Kinderzimmer sind individuelle Mehrfach-Nutzungs-Räume: Hier kommen Schlafplatz, Spielecke und Arbeitsbereich in einer Umgebung zusammen. Deshalb ist es wichtig, die Lichtbedürfnisse mit den Alltagsanforderungen abzugleichen. In jedes Kinderzimmer gehören deshalb mindestens drei Lichtquellen. Bei der Auswahl der Beleuchtung für Ihre Kinder sollten Sie sehr darauf achten, in welcher Kombination Sie die ausgewählten Lampen im Zusammenspiel mit der Farbtemperatur und Helligkeit einsetzen.

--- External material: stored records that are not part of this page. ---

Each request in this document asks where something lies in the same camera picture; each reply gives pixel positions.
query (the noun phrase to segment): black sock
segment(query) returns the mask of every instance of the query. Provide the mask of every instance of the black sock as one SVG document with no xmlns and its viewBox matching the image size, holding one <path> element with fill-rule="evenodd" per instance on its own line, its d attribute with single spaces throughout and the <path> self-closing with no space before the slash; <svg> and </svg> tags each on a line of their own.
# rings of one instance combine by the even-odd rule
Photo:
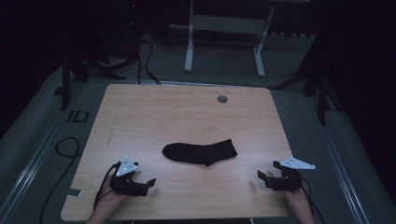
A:
<svg viewBox="0 0 396 224">
<path fill-rule="evenodd" d="M 206 146 L 174 143 L 163 148 L 163 155 L 169 160 L 204 164 L 206 167 L 237 154 L 231 139 Z"/>
</svg>

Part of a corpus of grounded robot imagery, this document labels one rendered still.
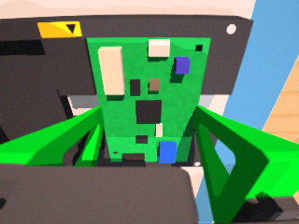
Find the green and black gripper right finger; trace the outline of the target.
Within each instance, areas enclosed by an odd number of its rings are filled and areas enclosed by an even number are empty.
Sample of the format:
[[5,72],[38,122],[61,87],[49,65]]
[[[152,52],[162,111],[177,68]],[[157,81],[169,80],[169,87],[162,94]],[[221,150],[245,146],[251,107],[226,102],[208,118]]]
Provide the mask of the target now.
[[[196,106],[194,129],[214,223],[230,223],[244,202],[299,190],[299,144]],[[209,132],[235,155],[229,174]]]

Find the green circuit board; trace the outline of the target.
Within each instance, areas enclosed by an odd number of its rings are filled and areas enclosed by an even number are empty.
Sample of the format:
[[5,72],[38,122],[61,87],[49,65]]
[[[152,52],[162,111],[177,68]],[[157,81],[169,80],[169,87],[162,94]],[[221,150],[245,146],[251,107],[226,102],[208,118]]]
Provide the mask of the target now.
[[187,161],[210,37],[87,43],[111,161]]

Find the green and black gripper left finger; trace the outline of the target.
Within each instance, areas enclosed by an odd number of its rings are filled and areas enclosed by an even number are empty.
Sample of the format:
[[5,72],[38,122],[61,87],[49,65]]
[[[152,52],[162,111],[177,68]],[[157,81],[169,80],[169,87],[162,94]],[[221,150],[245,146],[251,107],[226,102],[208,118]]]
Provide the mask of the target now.
[[99,105],[72,119],[0,145],[0,162],[63,166],[65,152],[90,131],[74,166],[96,167],[104,123],[102,107]]

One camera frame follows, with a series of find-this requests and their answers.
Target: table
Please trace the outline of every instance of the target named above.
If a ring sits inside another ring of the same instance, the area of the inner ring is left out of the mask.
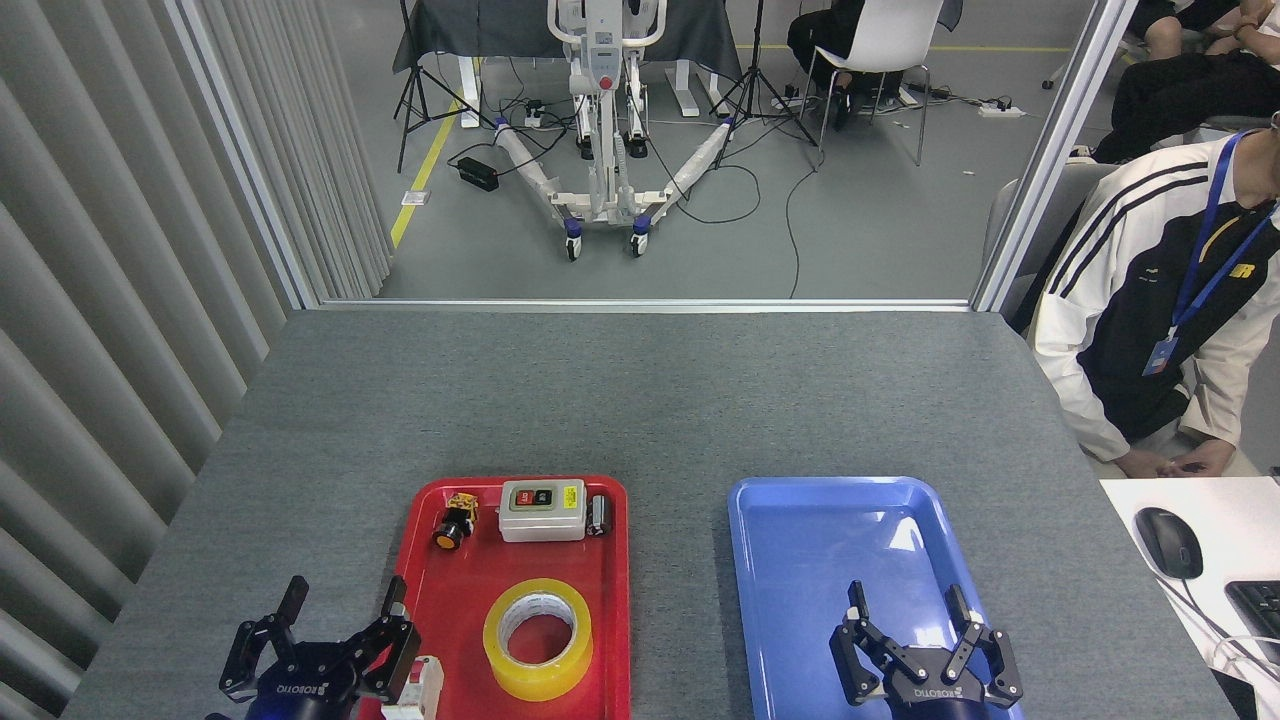
[[[1134,515],[1143,507],[1162,507],[1181,518],[1196,533],[1204,560],[1204,571],[1187,580],[1172,580],[1179,593],[1189,593],[1199,609],[1233,635],[1248,635],[1249,629],[1233,607],[1224,588],[1231,580],[1274,580],[1280,578],[1280,546],[1275,530],[1280,527],[1280,484],[1271,477],[1105,479],[1102,487],[1120,521],[1129,528],[1139,548]],[[1220,637],[1198,615],[1165,589],[1192,643],[1204,664],[1253,685],[1258,720],[1280,717],[1280,688],[1248,661],[1228,662],[1239,655],[1231,648],[1215,653]],[[1265,657],[1253,641],[1240,641],[1257,657]]]
[[[547,29],[547,4],[538,0],[417,0],[410,10],[412,36],[401,37],[392,72],[411,68],[426,53],[458,55],[462,97],[476,106],[479,81],[472,58],[563,58],[563,44]],[[672,88],[682,114],[698,114],[689,91],[690,63],[712,73],[708,92],[717,101],[714,78],[736,79],[742,69],[733,33],[730,31],[724,0],[678,0],[667,10],[667,31],[645,49],[645,60],[675,60],[677,70]],[[472,113],[463,115],[463,127],[477,127]]]
[[[726,497],[788,475],[938,491],[1029,719],[1230,716],[995,314],[320,310],[291,316],[63,717],[242,714],[227,650],[291,575],[297,638],[346,638],[419,488],[517,473],[627,488],[636,720],[751,716]]]

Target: robotiq logo
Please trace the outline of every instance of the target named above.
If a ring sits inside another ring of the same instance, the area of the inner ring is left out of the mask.
[[[319,694],[329,692],[329,683],[321,685],[275,685],[278,694]]]
[[[959,697],[961,700],[964,698],[964,688],[956,688],[954,691],[934,691],[934,689],[913,688],[911,692],[915,693],[915,697],[931,697],[931,698],[932,697]]]

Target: white electrical component
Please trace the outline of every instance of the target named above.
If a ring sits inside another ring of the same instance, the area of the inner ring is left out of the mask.
[[[1019,110],[1018,108],[1014,108],[1012,105],[1010,105],[1005,110],[1001,110],[995,105],[984,104],[980,108],[978,108],[978,114],[982,115],[983,118],[1021,118],[1027,113]]]
[[[507,480],[498,506],[498,532],[507,542],[582,539],[586,505],[586,486],[580,479]]]
[[[416,657],[399,702],[383,706],[384,720],[435,720],[443,688],[444,667],[440,659],[434,655]]]

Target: id badge
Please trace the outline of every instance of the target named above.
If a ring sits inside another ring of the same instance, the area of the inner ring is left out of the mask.
[[[1147,360],[1147,366],[1142,370],[1142,377],[1157,375],[1165,372],[1169,366],[1169,359],[1174,356],[1174,348],[1178,347],[1176,337],[1167,337],[1156,343],[1156,347],[1151,351],[1151,357]]]

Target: red tray
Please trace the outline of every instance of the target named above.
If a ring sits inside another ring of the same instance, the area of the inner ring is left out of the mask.
[[[589,497],[604,495],[609,500],[608,534],[576,542],[503,542],[497,515],[502,483],[558,477],[444,478],[413,498],[396,571],[408,584],[404,605],[422,635],[419,655],[434,655],[444,667],[438,720],[630,720],[627,496],[613,478],[570,477],[586,483]],[[471,537],[457,550],[445,551],[436,547],[431,533],[456,492],[475,495],[480,511]],[[498,687],[481,643],[493,602],[513,584],[532,578],[568,583],[582,594],[591,615],[594,647],[586,675],[572,691],[547,702],[517,700]],[[379,720],[378,707],[376,701],[364,701],[360,720]]]

Von Energiesparlampen mit Quecksilber im Kinderzimmer rate ich ab. Meine persönliche Meinung hierzu: Fieberthermometer mit Quecksilber werden verboten und Sparlampen mit Quecksilber sollen wir im Kinderzimmer einsetzen? Für mich passt dies nicht zusammen.

Den Raum gut ausleuchten

Eine Leuchte soll den Raum sehr gut ausleuchten und dementsprechend an der Decke montiert sein. Gespielt wird hauptsächlich auf dem Boden. Um beim Perlen aufziehen oder beim Bauen mit Legsteinen alles gut sehen zu können, muss genug Licht auf dem Boden ankommen. Hierbei spielt die Farbe des Bodens eine entscheidende Rolle – dunkler Boden absorbiert im Gegensatz zu einem hellen Boden das Licht sehr stark. Damit das Spielen wirklich Spaß macht, empfehle ich eine Mindest-Beleuchtungsstärke von 300 lx (Lux) auf dem Boden – besser sind 500 lx.